Супруга Перуна повернула голову в пол-оборота, разглядывая фото Майкла Милтона на экране коммуникатора. В золотистом свете туэрлиновых кристаллов он был в самом деле красив. Красив настолько, что богиня еще раз утвердилась в своем выборе. И все с Майклом было бы очень просто, если бы не Астерий. Вступать с магом в войну, пусть даже очень маленькую, Гере не хотелось, поэтому она думала, как получить свое, при этом ничего не теряя и оставаясь в добрых отношениях с Астерием и, по возможности, с Артемидой.
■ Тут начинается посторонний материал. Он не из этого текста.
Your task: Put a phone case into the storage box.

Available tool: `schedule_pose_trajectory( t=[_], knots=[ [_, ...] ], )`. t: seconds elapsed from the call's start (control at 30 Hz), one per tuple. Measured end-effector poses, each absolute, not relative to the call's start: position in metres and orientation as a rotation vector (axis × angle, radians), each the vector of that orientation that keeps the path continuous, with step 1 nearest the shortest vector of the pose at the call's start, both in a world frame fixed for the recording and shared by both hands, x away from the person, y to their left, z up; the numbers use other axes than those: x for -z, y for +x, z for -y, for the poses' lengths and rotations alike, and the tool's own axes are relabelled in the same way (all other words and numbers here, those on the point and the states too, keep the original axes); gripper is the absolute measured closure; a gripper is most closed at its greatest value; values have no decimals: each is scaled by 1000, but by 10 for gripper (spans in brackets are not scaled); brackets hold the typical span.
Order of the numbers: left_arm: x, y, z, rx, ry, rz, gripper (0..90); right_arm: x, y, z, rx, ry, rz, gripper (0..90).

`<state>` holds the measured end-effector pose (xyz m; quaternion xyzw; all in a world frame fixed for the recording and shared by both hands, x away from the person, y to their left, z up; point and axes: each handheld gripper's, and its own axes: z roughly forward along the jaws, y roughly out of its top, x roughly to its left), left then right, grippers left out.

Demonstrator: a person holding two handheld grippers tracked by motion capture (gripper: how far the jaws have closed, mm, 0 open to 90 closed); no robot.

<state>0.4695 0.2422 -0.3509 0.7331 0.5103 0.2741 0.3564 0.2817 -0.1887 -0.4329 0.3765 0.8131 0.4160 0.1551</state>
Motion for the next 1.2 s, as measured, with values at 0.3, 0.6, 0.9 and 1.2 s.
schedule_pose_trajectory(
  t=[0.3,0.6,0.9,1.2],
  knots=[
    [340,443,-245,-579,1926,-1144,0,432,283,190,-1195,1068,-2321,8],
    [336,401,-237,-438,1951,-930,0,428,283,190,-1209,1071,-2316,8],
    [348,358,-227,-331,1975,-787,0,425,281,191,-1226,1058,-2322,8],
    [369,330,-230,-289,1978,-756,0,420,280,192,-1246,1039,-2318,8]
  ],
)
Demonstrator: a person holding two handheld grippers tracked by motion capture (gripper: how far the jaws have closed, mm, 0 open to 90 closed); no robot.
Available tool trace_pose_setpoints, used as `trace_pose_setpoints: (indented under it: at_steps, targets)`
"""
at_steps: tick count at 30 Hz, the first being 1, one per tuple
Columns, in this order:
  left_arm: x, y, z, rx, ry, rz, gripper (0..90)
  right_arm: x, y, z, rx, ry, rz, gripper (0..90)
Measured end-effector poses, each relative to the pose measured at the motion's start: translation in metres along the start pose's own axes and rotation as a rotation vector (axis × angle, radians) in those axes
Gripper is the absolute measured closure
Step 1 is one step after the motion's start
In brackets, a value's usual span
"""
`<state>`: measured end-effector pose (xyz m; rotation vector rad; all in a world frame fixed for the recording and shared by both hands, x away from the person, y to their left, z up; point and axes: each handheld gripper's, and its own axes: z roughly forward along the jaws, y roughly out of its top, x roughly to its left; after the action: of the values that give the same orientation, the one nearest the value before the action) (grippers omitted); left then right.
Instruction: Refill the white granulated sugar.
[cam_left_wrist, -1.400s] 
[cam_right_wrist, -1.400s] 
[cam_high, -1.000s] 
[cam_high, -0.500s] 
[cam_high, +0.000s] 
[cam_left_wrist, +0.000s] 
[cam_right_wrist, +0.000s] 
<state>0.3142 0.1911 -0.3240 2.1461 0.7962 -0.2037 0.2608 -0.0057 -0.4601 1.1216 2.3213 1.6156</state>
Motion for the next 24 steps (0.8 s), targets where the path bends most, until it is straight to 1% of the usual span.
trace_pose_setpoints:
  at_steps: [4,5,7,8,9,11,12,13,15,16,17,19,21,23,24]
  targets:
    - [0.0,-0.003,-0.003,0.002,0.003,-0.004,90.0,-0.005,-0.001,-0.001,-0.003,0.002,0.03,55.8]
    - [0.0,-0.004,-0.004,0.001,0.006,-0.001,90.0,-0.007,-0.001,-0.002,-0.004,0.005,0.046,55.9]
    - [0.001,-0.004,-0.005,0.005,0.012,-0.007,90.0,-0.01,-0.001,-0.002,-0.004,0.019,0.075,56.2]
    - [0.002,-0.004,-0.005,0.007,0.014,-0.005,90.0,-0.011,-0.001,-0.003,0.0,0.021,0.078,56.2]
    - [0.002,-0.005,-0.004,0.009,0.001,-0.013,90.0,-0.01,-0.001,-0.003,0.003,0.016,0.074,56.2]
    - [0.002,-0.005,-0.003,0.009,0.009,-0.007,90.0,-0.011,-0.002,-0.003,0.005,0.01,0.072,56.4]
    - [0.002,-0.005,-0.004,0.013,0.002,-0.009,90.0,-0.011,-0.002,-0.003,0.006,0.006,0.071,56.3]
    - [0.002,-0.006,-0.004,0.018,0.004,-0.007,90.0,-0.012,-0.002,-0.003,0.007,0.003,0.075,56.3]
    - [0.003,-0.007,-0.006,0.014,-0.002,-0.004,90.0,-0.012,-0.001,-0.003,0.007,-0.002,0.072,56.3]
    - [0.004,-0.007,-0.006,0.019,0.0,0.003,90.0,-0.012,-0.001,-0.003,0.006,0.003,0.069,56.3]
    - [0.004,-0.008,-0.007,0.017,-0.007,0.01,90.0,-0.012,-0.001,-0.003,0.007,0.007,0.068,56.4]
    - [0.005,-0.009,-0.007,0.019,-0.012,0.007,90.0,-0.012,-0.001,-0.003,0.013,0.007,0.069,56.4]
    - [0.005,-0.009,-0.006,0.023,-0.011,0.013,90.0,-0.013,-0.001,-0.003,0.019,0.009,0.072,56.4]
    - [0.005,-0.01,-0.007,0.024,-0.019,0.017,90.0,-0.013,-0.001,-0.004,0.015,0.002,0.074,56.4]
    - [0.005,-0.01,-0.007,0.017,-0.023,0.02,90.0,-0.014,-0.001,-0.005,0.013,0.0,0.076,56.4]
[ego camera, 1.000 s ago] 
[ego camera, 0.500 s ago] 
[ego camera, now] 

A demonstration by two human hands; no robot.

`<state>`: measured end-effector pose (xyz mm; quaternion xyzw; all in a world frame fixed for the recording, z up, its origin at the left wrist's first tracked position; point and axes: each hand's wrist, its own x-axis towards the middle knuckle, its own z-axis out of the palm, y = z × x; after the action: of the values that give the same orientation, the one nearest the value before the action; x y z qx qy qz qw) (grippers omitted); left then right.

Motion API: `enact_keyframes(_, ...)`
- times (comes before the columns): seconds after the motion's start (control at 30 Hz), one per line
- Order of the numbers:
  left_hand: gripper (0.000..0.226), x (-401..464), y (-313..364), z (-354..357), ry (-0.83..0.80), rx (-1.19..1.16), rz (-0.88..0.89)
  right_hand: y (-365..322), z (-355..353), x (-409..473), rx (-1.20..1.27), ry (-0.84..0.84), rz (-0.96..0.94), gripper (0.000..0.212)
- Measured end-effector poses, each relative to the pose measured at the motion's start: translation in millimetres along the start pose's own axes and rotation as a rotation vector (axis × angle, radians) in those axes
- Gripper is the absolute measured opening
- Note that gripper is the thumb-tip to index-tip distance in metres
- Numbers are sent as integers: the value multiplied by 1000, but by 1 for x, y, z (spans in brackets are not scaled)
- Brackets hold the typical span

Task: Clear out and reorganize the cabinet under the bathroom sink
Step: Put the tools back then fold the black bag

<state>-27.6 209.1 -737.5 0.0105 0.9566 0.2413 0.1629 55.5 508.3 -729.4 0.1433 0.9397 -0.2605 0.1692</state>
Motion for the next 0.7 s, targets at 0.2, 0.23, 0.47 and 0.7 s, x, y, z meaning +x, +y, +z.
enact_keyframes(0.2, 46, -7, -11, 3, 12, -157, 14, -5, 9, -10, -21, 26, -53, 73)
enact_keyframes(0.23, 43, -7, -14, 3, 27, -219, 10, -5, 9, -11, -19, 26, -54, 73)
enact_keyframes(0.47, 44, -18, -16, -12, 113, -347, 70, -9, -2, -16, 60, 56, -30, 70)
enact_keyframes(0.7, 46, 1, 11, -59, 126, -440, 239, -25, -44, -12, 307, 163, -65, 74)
— Прикури мне сигарету, — сказала богиня, когда Елецкая вернулась к креслу и собиралась на него сесть.
— Сигарету? — графиня с недоумением уставилась на супругу верховного бога: свечение вокруг нее разошлось, и теперь Гера выглядела совсем как земная женщина, если не считать нечеловечески пронзительных глаз и наряда, столь роскошного, что такого, наверное, не имелось даже в гардеробе императрицы.
— Да, сигарету. И подай вино, — богиня кивнула в сторону кофейного столика, где еще стоял кувшин с великолепным красным вином с кипрской винодельни. — Кстати, курить меня научил твой… так сказать, сын. Представь себе, многие тысячи лет я обходилась без этих глупостей, но он у тебя еще тот искуситель. Евклиду Евстафьеву, которого ты обвиняешь в игре в соблазны, до твоего Саши очень далеко. Сколько женщин он обольстил за такое короткое время! Ты, наверное, даже не подозреваешь… — Гера погладила пальцами красивую коробочку «Госпожа Аллои», — не подозреваешь кого ему удалось затянуть в постель! Может быть, я это открою тебе по секрету, — сказала богиня, пока еще не уверенная, что Елецкой стоит сообщать о связи ее сына с императрицей.